[ODE] movement force conversion
SJS
ode at pulsecode.net
Tue Apr 12 05:30:21 MST 2005
Piotr has his formulas right from what I see--
new_ang_vel = (new_angle - old_angle) / delta_time
(radians/sec) = (radians - radians) / sec == radians/sec
This is assuming constant velocity over the time step (or we're using an
appropriate Euler integrator, anyway).
So if we have an initial velocity v[0] and we want a final velocity v[1]
such that we get to the new angle within this time step:
v[1] = 'new_ang_vel' from above
v[0] = body->get_angle_vel (); (as Piotr did)

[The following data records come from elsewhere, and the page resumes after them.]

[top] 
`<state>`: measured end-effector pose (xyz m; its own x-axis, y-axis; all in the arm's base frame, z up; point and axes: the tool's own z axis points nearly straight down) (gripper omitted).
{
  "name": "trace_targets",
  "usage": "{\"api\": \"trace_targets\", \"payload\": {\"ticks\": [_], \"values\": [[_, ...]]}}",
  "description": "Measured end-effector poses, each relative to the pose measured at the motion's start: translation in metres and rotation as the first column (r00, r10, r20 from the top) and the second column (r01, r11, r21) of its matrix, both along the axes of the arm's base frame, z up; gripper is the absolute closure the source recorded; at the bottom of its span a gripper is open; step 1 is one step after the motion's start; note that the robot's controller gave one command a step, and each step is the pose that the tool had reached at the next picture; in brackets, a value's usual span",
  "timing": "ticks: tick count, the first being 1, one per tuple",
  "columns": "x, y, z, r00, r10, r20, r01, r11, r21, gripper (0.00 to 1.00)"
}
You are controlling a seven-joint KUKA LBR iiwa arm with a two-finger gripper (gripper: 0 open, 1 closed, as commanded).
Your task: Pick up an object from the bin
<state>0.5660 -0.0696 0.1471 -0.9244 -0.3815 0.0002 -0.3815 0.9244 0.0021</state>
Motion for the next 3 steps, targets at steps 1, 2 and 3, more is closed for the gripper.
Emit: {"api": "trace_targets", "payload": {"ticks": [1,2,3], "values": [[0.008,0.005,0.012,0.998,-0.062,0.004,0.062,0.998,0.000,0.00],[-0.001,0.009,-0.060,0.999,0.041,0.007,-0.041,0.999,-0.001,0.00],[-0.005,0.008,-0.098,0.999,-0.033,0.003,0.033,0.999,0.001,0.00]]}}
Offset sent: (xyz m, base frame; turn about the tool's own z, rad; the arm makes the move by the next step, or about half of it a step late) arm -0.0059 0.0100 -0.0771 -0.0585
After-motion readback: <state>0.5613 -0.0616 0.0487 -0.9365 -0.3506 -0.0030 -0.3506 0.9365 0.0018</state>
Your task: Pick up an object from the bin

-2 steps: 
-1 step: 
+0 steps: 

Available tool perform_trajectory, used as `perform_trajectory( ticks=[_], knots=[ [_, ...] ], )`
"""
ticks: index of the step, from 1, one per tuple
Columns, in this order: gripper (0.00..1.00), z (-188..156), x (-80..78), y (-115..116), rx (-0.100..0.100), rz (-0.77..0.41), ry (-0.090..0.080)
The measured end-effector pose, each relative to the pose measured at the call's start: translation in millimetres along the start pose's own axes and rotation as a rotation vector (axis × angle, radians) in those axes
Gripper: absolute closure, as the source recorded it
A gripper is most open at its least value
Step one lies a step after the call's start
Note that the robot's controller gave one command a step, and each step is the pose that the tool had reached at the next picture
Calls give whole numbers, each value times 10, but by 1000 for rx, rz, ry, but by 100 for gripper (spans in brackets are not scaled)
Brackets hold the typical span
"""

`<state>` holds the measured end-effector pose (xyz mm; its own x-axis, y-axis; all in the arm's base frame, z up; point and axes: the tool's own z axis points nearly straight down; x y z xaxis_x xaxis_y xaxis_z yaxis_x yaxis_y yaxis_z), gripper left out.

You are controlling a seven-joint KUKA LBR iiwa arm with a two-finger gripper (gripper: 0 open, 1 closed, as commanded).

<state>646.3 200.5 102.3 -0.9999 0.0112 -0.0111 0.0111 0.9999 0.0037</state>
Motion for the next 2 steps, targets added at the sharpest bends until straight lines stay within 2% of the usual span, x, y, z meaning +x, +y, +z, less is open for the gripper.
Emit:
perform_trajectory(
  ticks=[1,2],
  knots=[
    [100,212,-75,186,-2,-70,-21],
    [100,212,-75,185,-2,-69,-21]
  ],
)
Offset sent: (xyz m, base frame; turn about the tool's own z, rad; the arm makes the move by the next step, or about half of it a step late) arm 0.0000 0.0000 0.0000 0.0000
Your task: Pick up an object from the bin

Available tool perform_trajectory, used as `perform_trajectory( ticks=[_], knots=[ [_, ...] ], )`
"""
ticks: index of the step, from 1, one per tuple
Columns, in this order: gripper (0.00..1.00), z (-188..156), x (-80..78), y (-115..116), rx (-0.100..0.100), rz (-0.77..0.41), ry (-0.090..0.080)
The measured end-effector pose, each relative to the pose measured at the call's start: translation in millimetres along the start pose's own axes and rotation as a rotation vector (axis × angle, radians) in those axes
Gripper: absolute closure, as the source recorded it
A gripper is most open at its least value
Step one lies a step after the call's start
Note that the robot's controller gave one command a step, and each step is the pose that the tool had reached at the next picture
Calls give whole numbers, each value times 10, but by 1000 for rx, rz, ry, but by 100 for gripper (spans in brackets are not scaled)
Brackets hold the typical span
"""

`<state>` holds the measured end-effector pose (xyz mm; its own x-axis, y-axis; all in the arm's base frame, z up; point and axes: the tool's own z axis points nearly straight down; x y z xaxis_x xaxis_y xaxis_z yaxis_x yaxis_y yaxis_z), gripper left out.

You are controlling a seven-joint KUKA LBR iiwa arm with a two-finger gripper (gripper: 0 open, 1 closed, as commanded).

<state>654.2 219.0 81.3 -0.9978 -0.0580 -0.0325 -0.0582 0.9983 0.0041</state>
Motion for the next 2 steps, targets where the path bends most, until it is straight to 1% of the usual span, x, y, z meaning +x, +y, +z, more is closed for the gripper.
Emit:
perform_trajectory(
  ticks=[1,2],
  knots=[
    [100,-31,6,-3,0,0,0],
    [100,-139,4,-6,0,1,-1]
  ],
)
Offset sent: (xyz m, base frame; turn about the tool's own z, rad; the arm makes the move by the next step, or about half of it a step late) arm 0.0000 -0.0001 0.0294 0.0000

assuming constant acceleration (or Euler integrator again),
v[1] = v[0] + aa[0]*dt --> aa[0] = (v[1] - v[0])/delta_time
(there's the 2nd 'delta_time')
and units match--
(rad/sec) = (rad/sec) + (rad/sec^2)*sec == rad/sec
And just as F=m*a, T=I*aa (I := inertia tensor, and aa := angular
acceleration)
Your coordinate frame is important here-- including that of your inertia
tensor. Since you're using ODE, all of these variables are probably in the
world frame, so you're OK. If you're animating a hierarchical skeleton,
some of your animation will likely be local frames of the bones. Just
remember (or look in to) coordinate frame transforms-- (R^-1)*M*(R) and
such.
Now whether his plan will work or not-- hehe, that's harder to answer. The
above equations use the instantaneous angular velocity, assume lots of
things, and will only be perfectly reversible if the integrator in ODE is
the appropriate kind of euler integrator (backwards, forwards, whatever). I
say 'whatever' because I don't care much (not because I'm a jerk, but)
because I'm pretty sure the results won't be nearly perfect enough anyway,
so you'll need something to compensate for accumulated errors from your
animation and/or collisions, joints, etc.
You COULD figure out which integrator is used and match everything
perfectly, but you'll end up with something that only works for an ideal
case with no perturbations-- basically about as stable as an inverted
pendulum (maybe only good for a single body with no collisions or joints).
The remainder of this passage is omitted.